■ TO DO: Write out the lines from the top of the material through the line with "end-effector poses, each", exactly and with nothing added.

■ COLLECTED DATA:
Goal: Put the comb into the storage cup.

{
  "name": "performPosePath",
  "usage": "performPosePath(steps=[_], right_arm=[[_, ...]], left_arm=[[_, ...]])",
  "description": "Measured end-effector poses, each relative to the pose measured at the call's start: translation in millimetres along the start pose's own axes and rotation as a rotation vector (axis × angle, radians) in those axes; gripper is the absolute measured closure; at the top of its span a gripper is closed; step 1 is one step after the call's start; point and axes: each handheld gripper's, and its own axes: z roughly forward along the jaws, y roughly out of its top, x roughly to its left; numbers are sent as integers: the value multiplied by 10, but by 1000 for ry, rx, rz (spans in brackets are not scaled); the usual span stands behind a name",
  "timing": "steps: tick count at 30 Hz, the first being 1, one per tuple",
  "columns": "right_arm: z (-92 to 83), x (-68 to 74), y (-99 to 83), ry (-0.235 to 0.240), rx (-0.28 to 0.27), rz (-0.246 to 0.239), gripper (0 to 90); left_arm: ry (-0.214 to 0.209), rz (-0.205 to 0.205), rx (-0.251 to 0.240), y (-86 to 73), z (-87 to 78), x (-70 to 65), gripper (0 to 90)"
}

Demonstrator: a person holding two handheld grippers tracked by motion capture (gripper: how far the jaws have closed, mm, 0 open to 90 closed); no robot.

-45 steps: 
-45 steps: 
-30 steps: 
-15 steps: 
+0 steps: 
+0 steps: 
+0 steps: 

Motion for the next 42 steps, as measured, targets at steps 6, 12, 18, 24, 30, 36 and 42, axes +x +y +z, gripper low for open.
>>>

■ SOLUTION:
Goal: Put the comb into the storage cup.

{
  "name": "performPosePath",
  "usage": "performPosePath(steps=[_], right_arm=[[_, ...]], left_arm=[[_, ...]])",
  "description": "Measured end-effector poses, each relative to the pose measured at the call's start: translation in millimetres along the start pose's own axes and rotation as a rotation vector (axis × angle, radians) in those axes; gripper is the absolute measured closure; at the top of its span a gripper is closed; step 1 is one step after the call's start; point and axes: each handheld gripper's, and its own axes: z roughly forward along the jaws, y roughly out of its top, x roughly to its left; numbers are sent as integers: the value multiplied by 10, but by 1000 for ry, rx, rz (spans in brackets are not scaled); the usual span stands behind a name",

The exercise was worked through completely.